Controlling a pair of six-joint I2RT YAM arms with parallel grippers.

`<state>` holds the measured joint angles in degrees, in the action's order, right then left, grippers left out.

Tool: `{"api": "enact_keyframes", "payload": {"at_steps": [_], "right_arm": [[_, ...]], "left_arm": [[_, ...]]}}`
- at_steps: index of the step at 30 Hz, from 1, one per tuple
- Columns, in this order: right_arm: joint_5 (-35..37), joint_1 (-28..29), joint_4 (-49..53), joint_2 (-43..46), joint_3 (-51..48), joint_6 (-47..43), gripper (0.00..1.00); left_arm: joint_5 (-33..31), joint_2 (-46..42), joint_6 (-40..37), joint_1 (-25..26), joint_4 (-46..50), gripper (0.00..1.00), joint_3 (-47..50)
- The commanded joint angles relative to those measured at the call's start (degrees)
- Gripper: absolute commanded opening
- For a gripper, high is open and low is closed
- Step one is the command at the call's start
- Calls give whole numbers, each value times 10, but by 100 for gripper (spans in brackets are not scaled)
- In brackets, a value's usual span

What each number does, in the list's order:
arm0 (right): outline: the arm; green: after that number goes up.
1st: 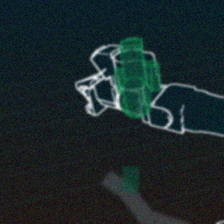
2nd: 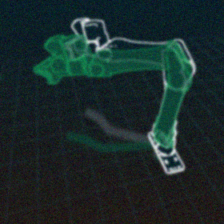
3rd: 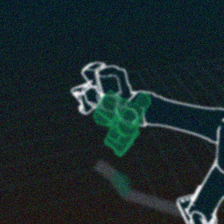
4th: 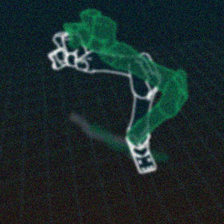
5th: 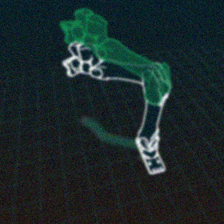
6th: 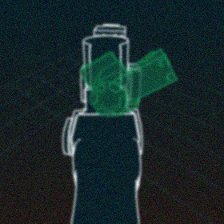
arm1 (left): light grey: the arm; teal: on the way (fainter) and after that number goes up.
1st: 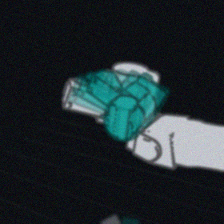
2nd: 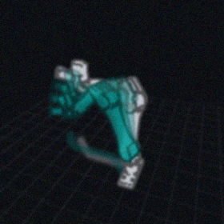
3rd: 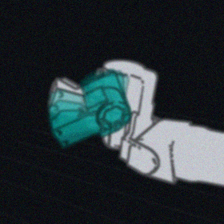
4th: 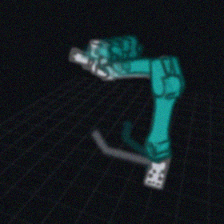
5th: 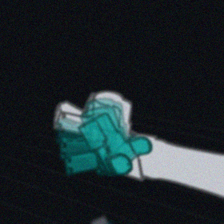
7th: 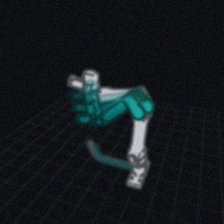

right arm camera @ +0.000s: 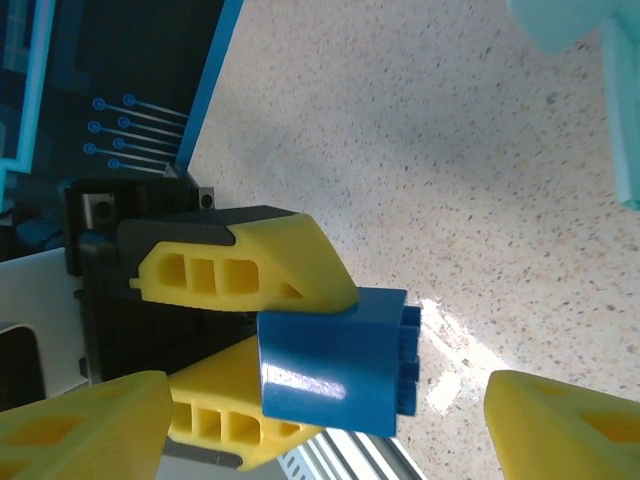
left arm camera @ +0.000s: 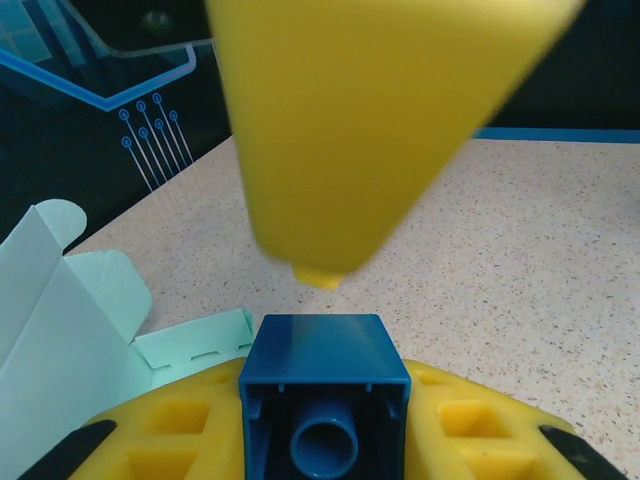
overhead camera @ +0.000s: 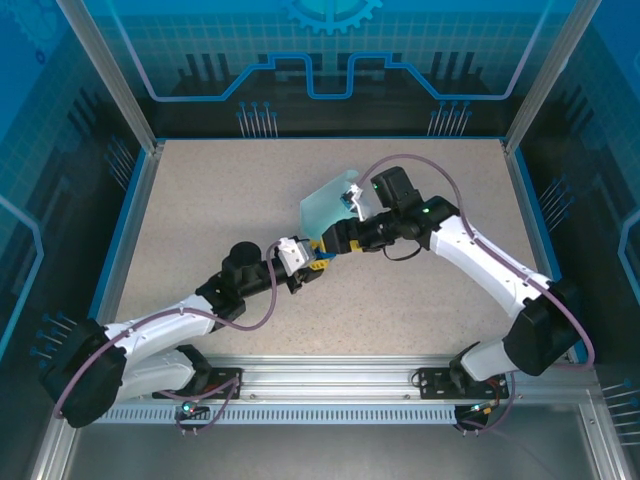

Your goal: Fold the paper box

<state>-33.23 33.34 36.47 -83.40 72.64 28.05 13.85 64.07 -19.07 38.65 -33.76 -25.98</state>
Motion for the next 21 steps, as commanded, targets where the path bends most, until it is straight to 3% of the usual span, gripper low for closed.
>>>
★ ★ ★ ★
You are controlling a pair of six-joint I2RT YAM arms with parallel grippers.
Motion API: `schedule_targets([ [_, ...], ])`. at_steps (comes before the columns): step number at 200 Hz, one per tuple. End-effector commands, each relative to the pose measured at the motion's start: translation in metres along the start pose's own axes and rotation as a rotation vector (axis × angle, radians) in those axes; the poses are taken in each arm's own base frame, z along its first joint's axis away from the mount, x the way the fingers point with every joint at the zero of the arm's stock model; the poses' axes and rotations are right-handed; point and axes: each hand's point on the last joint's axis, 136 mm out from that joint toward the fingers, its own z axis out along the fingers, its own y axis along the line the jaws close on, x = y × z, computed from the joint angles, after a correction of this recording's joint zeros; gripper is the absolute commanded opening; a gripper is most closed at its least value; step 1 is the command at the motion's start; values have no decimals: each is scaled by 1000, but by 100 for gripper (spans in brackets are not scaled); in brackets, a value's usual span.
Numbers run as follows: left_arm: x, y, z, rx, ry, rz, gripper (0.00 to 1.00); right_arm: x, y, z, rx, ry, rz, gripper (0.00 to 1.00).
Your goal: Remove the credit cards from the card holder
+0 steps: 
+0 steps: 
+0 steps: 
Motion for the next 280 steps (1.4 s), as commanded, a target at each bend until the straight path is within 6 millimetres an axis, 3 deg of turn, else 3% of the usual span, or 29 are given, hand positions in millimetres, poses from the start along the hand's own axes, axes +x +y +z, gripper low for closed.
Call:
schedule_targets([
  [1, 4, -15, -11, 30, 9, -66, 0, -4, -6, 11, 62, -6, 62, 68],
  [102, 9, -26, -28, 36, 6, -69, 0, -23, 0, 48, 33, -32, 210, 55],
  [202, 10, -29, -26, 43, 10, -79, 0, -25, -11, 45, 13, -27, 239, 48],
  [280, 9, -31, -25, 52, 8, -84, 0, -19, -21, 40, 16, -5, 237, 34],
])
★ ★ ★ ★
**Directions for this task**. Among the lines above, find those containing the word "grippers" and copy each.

**Your response**.
Controlling a pair of six-joint I2RT YAM arms with parallel grippers.
`<state>` holds the measured joint angles in degrees, in the action's order, right then left, grippers left out.
You are controlling a pair of six-joint I2RT YAM arms with parallel grippers.

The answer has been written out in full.